In realtà quando papa Francesco ha inviato una lettera al popolo tedesco, i vescovi della Germania hanno avviato un Sinodo nazionale, ha quasi rivolto loro l’invito a non aspettarsi ‘grandi soprese’. Forse serve anche in Italia più una riflessione generale sui cambiamenti della società che della Chiesa?

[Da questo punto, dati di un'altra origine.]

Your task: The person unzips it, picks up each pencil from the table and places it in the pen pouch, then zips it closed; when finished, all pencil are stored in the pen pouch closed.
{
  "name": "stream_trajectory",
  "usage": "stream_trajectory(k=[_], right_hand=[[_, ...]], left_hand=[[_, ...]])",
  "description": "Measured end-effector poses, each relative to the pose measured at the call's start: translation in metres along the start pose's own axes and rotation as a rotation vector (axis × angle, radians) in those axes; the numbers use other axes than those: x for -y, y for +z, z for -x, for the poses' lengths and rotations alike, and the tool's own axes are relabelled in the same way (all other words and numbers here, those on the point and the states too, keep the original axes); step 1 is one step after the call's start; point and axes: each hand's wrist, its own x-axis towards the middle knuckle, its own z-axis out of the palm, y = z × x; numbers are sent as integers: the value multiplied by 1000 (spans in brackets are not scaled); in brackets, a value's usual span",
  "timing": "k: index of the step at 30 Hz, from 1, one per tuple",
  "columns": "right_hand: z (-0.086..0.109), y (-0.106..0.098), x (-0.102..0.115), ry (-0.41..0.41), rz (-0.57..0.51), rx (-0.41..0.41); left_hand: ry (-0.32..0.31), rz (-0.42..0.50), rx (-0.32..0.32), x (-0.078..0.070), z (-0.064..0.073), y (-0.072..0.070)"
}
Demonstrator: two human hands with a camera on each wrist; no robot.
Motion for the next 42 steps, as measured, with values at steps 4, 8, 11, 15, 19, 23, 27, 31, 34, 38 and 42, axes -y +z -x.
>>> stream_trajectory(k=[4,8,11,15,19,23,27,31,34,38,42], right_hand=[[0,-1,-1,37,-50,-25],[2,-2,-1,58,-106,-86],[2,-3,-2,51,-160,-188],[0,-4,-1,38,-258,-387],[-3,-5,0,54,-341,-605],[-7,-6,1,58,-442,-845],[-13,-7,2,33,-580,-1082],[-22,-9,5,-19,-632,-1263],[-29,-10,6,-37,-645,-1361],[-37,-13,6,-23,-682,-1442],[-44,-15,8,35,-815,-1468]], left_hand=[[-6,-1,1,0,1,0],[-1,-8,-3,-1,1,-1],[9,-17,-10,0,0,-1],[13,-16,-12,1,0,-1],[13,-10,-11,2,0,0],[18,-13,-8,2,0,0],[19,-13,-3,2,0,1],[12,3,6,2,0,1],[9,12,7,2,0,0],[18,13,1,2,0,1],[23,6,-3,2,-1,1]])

«Con tutto il rispetto per i fratelli cattolici tedeschi, il nostro punto di riferimento non può essere il loro Sinodo. Contenuti e metodo del nostro Sinodo sono già scritti nel discorso di Papa Francesco a Firenze. Anzitutto il fondamento va cercato nella contemplazione di Cristo e non in un’analisi sociologica e neppure nelle nostre controversie ecclesiali. Occorre ripartire da umiltà, disinteresse e beatitudine, e trovare nei sentimenti di Gesù la figura della pienezza dell’umano: “Ecce Homo”, così si presenta il Risorto sulla volta della nostra cupola! E di umanesimo cristiano come capacità di dare dignità a ogni persona il Papa è tornato a parlare nel discorso di Roma. Cristo e l’uomo: abbiamo già i contenuti su cui riflettere. Ma l’altro aspetto del suo discorso fiorentino ripreso da parte del Papa è la proiezione della Chiesa verso il mondo. E qui tocchiamo contenuto e modalità al tempo stesso del cammino da fare. Guai a noi se pensassimo al Sinodo come un riassetto degli equilibri ecclesiali. Quel che ci viene chiesto è invece una proiezione senza esitazioni nelle vicende del mondo, a costo di “sporcarsi con il fango della strada” (Eg, 45), come ama dire il Papa, pur di essere vicini, partecipi delle vicende degli uomini e delle donne del nostro tempo. Meno attenzione ai nostri mal di pancia e sguardo più penetrante, cuore più accogliente, progettualità più coraggiosa verso le povertà e le miserie del mondo».
Alle parole del Papa lei ha fatto seguito presentandogli il libro degli atti del convegno organizzato a Firenze dalla Cet proprio sulle tre parole ‘Umiltà, disinteresse, beatitudine’. Una felice coincidenza?
«Non potevo sapere che il Papa avrebbe concluso il suo discorso sulla catechesi con i ripetuti richiami a Firenze e l’esortazione ad avviare il processo del Sinodo nazionale. Sono stato ovviamente lieto di mostrare al Papa come i vescovi toscani fossero in sintonia con le sue attese e che sperano poter presto riprendere la riflessione iniziata nel novembre 2019 con altri momenti di confronto che possano sostenere il cammino sinodale delle nostre Chiese».